Edward Williams


November 2009


—–I hadn’t heard of this person who had just come in the living room, as we were all milling about, but someone was saying they were famous, and then I thought I saw people were looking over at this person and gazing at him, rather more intently than you would someone who was just, well, anybody. Well, so I went into the kitchen and I heard someone say, “did you see who just came in?” excitedly to another one of our friends, and I felt this tremendous tiredness suddenly, it was just a totally lethargy seized me. So I went upstairs, though our house was crawling with people, and I was the host–but I just felt I had to think about this way it appeared people were reacting to the presence of this famous person. I didn’t even know him, and when I went upstairs I felt like I was holding this persons fame in the balance, as I was considering it so assidulously, like it was up to me to confirm that, yes, it was alright to fawn over him and make him the center of attention; for I know, fame is attractive, that is unavoidable, and I am all for it as long as we make our own judgments, of course, in each case.
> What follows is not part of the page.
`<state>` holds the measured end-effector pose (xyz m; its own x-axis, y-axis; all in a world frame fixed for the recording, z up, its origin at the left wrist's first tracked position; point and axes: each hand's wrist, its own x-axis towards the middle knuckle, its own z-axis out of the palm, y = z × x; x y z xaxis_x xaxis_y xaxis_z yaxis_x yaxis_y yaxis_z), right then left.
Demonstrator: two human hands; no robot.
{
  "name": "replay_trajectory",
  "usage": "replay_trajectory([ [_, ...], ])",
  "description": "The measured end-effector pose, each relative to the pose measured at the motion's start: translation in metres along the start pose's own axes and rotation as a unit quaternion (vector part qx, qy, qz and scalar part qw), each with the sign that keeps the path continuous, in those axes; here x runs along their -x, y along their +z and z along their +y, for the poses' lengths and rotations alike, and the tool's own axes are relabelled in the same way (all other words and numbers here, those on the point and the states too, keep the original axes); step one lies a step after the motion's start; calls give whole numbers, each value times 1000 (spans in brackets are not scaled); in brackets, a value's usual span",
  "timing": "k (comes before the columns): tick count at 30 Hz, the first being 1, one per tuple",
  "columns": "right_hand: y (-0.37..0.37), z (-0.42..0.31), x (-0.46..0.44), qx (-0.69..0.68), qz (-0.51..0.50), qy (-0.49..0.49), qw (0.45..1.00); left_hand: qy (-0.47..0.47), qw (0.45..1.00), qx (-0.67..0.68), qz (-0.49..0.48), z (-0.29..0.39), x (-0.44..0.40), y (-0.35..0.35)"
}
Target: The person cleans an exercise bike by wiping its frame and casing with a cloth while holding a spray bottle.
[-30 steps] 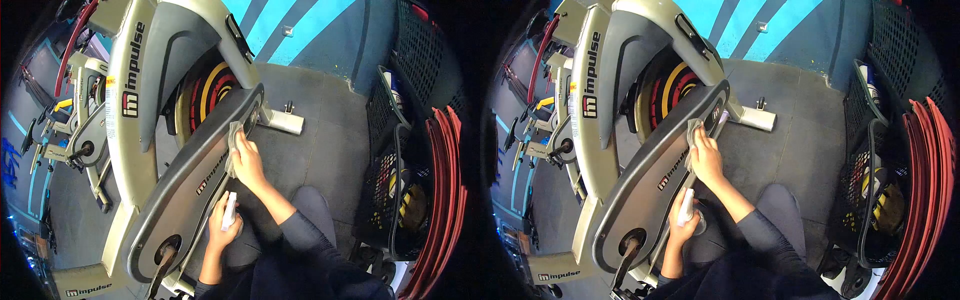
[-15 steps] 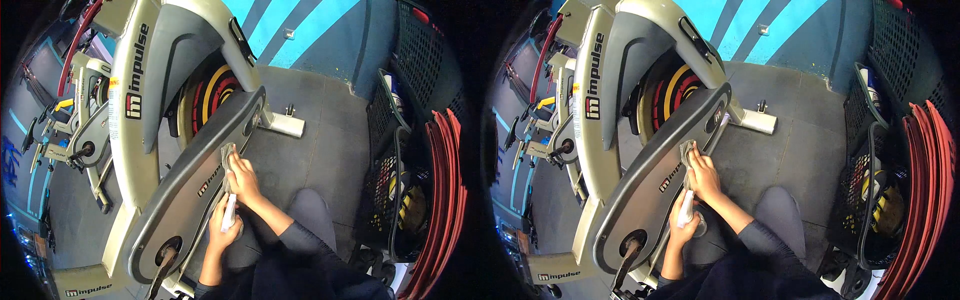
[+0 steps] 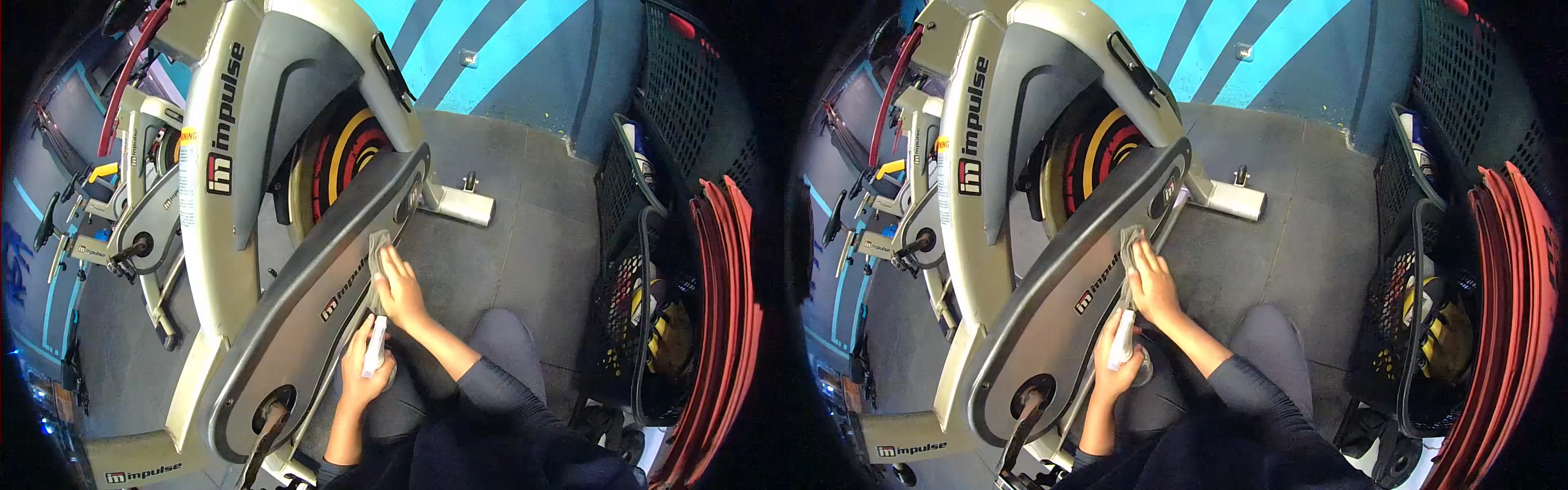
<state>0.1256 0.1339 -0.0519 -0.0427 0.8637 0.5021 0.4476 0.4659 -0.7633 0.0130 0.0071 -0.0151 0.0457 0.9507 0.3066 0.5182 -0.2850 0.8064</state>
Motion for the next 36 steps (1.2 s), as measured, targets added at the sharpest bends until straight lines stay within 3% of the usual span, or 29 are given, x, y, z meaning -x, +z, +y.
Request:
replay_trajectory([
  [2,3,1,3,-12,-16,17,1000,13,1000,-9,-2,1,-1,-1],
  [9,-14,-11,-43,-3,68,-82,994,2,1000,-5,-4,3,-1,-3],
  [23,3,34,3,63,2,38,997,25,1000,-8,12,0,-4,2],
  [24,-7,29,7,19,-54,101,993,27,999,-8,15,1,-4,2],
  [27,10,63,40,-51,-89,94,990,6,1000,-6,-4,3,-2,0],
  [28,10,63,49,-53,-95,86,990,6,1000,-5,-7,4,-3,-1],
  [30,8,61,64,-108,-80,183,974,-2,1000,-5,2,4,1,-6],
  [33,-13,37,74,-203,-66,254,943,43,999,-18,20,6,3,-11],
  [36,-36,11,69,-228,-17,190,955,64,997,7,42,14,6,-14],
])
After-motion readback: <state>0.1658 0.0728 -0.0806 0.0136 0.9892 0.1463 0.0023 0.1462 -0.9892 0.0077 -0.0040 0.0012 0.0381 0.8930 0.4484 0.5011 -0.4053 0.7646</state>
But let he who deserves fame receive it, and let him receive it gladly, and pay back his fans by acknowledging them graciously. I was thinking along those lines. And meanwhile, downstairs apparently there were enough people who did know of this person’s accomplishments, just how famous he deservedly was, so that a general acclamation was underway. When I came back down they were already cheering this guy like he had won an award right there, or just given a speech. I thought for a wild moment it was me that was receiving this sudden recognition, as the cheering grew louder just as I descended. But I wasn’t even in the sights of these people, who all had their backs turned to me and were on their tip-toes, craning their necks to get the experience and actually be a part of this famous person’s new moment of . . . approbation!
—–But vicariously I felt it, what it would have been like, and I accepted that feeling with . . . approbation myself. Received and accepted, I said to myself, and approved of the possibility of such a transaction, myself to myself.


Cell Phone, Calling 1825!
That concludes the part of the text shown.